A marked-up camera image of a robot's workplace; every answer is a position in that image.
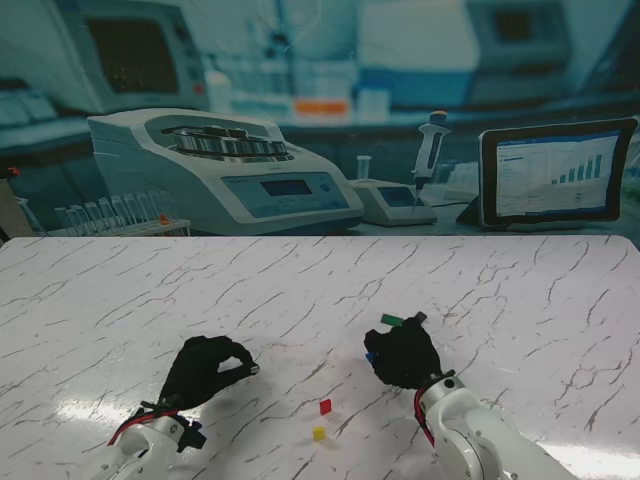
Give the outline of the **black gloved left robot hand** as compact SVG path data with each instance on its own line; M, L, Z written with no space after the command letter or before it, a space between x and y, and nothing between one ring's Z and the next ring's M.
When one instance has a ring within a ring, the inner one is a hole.
M227 336L191 337L169 370L159 404L178 411L196 408L259 370L249 351Z

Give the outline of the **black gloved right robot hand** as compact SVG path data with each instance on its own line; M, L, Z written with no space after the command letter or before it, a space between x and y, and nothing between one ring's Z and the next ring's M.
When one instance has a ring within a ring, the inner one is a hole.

What you have to do
Please repeat, exactly and only, the lines from the one containing "Give the outline of the **black gloved right" through the last line of the records, both included.

Final answer
Give the outline of the **black gloved right robot hand** as compact SVG path data with each instance on its own line; M, L, Z written with no space after the command letter or before it, a space between x and y, and nothing between one ring's Z and the next ring's M.
When one instance has a ring within a ring, the inner one is a hole.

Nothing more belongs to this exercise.